- **Problem details**
Go through the material and copy each line in which the word "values" shows up.

======== Material provided ========

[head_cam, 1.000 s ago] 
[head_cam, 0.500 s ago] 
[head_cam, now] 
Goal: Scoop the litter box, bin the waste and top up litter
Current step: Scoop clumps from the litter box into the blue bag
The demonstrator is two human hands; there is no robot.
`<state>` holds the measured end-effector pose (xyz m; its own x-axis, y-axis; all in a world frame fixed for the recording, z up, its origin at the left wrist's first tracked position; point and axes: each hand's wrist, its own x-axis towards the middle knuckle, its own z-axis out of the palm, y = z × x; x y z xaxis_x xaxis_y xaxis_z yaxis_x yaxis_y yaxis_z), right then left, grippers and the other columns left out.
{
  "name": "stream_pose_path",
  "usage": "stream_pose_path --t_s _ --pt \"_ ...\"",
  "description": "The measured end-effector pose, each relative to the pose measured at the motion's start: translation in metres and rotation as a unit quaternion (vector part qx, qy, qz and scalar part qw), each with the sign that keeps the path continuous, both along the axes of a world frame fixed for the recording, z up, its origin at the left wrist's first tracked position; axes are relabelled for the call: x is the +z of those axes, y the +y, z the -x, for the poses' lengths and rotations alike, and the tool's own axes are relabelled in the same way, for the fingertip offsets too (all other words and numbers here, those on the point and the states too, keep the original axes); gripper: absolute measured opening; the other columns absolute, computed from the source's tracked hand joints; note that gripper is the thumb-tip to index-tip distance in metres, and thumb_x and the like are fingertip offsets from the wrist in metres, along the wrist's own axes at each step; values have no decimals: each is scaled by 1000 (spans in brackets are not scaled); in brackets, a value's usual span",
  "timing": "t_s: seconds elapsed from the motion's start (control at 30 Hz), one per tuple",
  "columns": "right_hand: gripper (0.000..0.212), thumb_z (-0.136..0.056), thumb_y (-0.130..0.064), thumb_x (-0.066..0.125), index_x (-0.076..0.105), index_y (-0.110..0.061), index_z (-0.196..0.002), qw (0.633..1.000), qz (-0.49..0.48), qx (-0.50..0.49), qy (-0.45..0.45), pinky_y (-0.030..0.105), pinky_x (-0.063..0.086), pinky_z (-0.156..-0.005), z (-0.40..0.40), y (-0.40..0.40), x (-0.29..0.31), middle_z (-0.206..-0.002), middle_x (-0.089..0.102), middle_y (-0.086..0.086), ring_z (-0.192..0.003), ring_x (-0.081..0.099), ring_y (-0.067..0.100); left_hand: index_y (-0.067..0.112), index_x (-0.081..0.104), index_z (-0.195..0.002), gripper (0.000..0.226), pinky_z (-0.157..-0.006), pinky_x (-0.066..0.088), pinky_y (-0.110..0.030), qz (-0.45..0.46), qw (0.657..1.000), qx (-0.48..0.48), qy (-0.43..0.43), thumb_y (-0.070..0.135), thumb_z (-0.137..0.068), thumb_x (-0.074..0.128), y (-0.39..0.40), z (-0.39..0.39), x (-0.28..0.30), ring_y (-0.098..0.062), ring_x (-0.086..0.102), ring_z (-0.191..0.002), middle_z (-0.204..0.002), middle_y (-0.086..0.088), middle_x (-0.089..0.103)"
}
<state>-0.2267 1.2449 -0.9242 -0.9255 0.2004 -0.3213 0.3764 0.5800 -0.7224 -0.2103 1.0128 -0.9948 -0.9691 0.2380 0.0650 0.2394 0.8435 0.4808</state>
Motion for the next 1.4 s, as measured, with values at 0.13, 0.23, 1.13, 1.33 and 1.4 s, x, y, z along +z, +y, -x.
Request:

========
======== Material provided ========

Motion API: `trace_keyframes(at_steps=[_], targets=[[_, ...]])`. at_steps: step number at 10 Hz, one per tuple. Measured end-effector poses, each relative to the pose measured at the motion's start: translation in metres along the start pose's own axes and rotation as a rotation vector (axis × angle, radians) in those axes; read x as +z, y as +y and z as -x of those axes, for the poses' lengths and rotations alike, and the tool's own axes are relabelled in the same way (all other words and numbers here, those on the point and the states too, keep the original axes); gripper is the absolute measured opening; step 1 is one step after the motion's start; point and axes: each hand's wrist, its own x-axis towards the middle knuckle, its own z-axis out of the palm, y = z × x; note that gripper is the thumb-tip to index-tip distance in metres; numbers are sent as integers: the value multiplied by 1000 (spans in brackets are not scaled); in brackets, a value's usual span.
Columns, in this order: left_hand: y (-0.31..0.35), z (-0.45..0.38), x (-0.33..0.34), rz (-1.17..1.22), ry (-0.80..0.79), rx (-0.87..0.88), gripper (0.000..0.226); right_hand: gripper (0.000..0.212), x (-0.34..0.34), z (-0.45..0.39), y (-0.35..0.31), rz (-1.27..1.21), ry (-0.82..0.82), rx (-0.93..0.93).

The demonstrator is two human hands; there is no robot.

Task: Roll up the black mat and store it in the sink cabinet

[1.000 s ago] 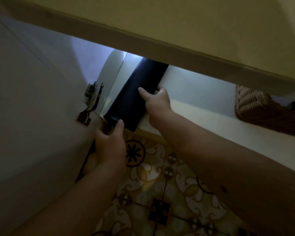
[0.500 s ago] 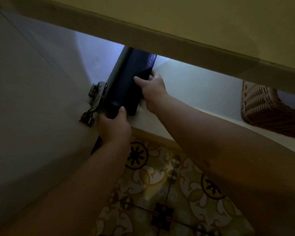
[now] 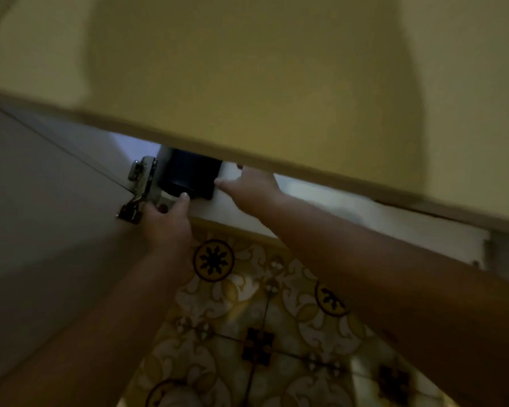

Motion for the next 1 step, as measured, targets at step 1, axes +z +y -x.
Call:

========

- **Answer space**
  "description": "The measured end-effector pose, each relative to the pose measured at the motion's start: translation in metres and rotation as a unit quaternion (vector part qx, qy, qz and scalar part qw), each with the sign that keeps the path continuous, both along the axes of a world frame fixed for the recording, z up, its origin at the left wrist's first tracked position; axes are relabelled for the call: x is the +z of those axes, y the +y, z the -x, for the poses' lengths and rotations alike, and the tool's own axes are relabelled in the same way, for the fingertip offsets too (all other words and numbers here, those on the point and the states too, keep the original axes); gripper: absolute measured opening; the other columns absolute, computed from the source's tracked hand joints; note that gripper is the thumb-tip to index-tip distance in metres, and thumb_x and the like are fingertip offsets from the wrist in metres, along the wrist's own axes at each step; values have no decimals: each is scaled by 1000 (spans in brackets are not scaled); in brackets, a value's usual span",
Motion for the next 1.4 s, as measured, with values at 0.13, 0.23, 1.13, 1.33 and 1.4 s, x, y, z along +z, +y, -x.

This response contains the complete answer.